> _EXERCISE_: In this exercise, print only the lines of the records below from the one with "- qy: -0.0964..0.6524" through the one with "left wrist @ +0", inclusive. Pictures are not part of the copy.

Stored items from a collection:
□ □ □ □ □

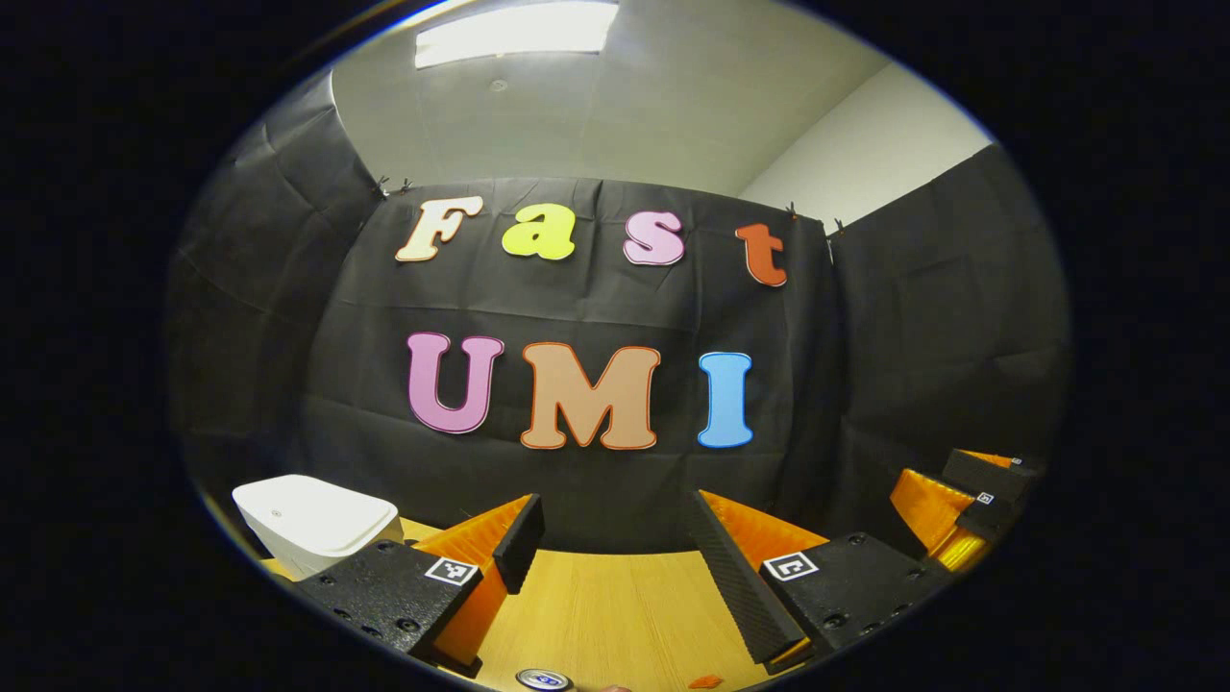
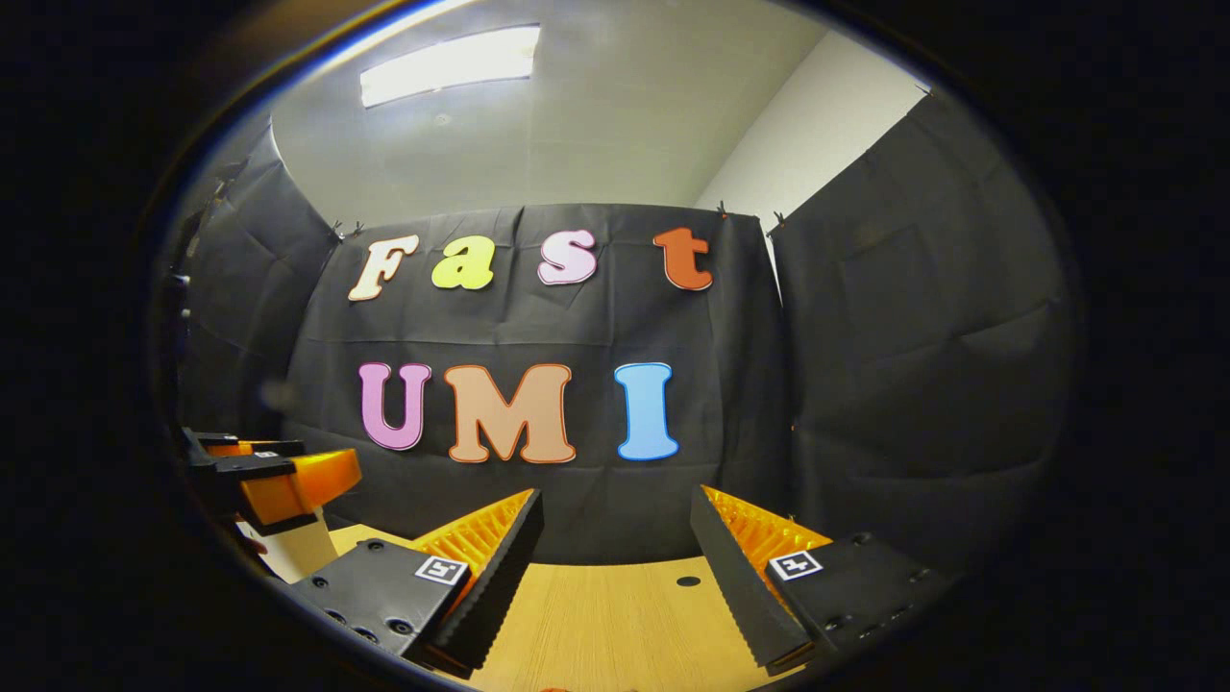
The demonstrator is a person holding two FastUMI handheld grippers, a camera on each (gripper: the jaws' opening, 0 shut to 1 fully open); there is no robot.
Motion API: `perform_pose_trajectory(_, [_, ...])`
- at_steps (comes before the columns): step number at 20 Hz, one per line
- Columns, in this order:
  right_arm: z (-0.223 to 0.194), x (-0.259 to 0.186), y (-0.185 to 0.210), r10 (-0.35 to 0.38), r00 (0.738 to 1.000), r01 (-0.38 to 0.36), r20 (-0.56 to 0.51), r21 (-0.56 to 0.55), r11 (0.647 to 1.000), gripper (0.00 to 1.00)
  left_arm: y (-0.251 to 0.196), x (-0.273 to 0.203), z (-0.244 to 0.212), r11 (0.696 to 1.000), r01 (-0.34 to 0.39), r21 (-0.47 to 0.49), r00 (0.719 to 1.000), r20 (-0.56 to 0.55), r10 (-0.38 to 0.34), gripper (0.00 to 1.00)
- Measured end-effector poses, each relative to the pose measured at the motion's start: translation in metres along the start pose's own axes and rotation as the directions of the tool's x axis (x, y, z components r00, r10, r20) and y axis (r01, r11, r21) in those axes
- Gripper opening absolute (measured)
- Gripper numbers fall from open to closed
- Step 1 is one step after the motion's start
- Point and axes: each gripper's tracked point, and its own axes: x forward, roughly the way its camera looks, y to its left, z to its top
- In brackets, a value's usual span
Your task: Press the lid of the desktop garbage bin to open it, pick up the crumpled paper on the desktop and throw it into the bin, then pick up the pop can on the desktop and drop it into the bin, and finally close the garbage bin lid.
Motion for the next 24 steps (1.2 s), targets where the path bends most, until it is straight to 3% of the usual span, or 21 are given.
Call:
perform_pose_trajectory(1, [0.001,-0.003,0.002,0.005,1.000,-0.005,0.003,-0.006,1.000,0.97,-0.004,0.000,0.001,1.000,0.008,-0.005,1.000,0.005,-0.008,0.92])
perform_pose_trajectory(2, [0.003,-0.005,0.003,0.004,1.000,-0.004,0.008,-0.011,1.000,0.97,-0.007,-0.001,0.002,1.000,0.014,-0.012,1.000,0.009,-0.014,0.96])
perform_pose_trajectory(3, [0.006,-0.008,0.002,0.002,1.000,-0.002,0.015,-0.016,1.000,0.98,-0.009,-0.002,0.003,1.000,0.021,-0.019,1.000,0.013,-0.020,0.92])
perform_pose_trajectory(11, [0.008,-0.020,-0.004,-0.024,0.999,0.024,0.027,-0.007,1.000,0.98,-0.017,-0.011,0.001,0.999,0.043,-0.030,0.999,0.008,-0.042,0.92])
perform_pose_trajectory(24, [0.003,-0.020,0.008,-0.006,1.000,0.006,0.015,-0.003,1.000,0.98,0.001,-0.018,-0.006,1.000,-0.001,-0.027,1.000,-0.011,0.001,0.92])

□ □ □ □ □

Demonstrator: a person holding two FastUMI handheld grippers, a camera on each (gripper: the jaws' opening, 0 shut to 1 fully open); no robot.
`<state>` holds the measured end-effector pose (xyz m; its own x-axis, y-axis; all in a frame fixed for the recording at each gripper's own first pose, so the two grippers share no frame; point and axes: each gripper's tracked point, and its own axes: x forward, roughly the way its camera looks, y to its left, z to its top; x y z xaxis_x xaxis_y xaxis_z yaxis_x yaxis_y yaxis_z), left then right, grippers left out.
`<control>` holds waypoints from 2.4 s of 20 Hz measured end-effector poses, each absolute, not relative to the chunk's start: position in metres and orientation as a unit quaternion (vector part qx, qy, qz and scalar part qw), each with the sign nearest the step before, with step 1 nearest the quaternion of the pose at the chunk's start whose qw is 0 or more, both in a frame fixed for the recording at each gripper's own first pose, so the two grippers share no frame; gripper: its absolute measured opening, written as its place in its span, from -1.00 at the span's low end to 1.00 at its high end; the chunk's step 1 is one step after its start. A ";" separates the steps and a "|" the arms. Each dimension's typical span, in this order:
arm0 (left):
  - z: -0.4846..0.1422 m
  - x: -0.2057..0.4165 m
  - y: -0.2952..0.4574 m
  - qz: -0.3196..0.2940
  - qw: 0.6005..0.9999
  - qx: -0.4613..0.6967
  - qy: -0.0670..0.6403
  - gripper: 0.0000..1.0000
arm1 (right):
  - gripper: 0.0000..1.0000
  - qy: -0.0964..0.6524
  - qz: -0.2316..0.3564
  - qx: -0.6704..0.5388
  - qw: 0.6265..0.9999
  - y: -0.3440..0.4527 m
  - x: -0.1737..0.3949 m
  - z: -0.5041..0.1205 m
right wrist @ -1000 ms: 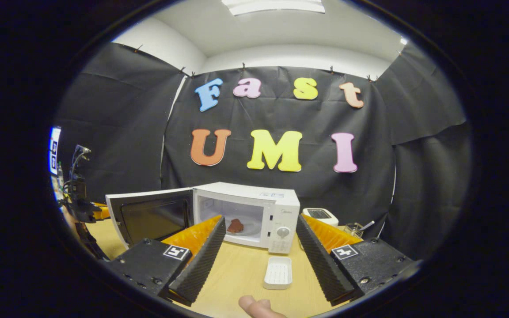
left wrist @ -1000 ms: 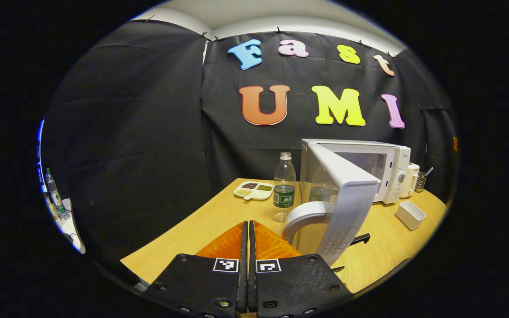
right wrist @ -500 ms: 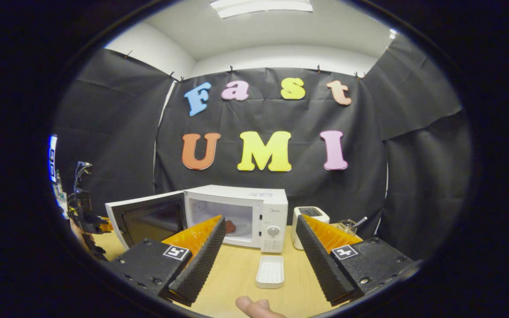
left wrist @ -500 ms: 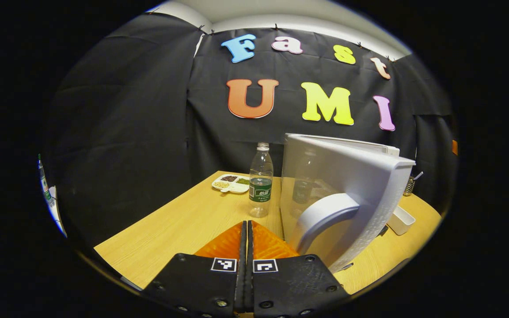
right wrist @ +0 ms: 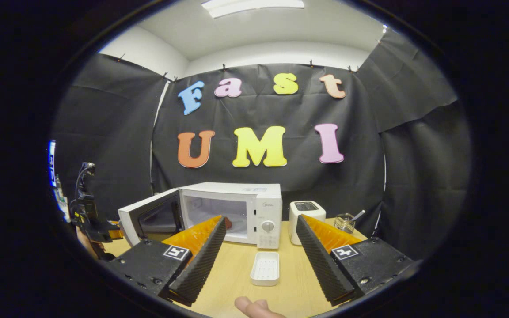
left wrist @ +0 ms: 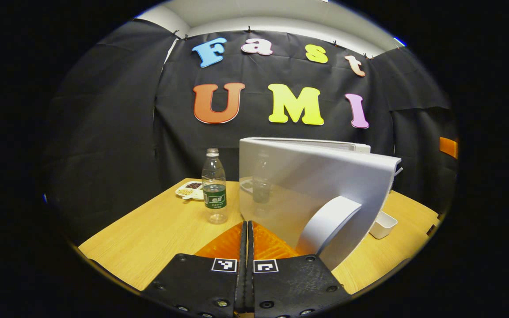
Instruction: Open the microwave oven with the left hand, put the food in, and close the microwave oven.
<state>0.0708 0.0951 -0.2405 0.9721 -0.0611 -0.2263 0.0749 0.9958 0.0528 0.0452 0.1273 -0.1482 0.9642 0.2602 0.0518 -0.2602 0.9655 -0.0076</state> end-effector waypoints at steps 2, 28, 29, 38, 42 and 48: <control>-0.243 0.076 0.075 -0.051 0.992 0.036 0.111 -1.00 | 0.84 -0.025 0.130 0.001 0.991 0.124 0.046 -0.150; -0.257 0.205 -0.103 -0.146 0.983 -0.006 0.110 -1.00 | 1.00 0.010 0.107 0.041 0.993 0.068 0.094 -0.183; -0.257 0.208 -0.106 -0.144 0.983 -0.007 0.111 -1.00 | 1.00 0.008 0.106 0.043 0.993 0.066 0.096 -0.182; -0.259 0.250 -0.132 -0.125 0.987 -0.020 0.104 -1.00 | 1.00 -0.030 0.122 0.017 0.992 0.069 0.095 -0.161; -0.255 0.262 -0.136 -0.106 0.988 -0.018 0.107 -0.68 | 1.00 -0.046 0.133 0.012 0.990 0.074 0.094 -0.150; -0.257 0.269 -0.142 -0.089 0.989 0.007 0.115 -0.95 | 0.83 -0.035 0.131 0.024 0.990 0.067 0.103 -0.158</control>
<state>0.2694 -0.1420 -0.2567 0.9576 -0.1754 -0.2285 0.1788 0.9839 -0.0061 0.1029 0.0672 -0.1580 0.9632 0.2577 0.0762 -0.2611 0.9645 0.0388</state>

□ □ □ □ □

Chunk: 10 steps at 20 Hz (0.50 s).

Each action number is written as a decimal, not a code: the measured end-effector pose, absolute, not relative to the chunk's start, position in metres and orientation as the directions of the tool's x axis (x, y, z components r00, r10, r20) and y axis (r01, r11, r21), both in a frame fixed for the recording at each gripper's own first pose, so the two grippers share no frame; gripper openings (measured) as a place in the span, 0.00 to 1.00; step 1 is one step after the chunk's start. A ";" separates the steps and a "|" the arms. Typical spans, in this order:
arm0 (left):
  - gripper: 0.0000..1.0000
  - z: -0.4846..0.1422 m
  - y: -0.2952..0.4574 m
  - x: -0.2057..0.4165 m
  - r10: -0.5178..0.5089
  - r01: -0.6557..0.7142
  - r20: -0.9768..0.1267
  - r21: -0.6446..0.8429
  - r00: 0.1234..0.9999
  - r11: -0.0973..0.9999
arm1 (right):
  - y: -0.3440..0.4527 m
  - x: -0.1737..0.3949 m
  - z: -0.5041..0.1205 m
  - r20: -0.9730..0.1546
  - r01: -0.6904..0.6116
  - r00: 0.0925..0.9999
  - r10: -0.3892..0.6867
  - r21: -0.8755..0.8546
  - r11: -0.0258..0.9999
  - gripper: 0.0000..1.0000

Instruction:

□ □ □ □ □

> _OUTPUT_:
  - qy: -0.0964..0.6524
  - qz: -0.2316..0.3564
  - qx: -0.6704..0.5388
  - qw: 0.6265..0.9999
  - y: -0.3440..0.4527 m
  - x: -0.1737..0.3949 m
  - z: -0.5041..0.1205 m
right wrist @ -1000 ms: 
left wrist @ -1000 ms: 
right wrist @ -500 ms: 
left wrist @ -500 ms: 
right wrist @ +0 ms: 
left wrist @ +0 ms: 

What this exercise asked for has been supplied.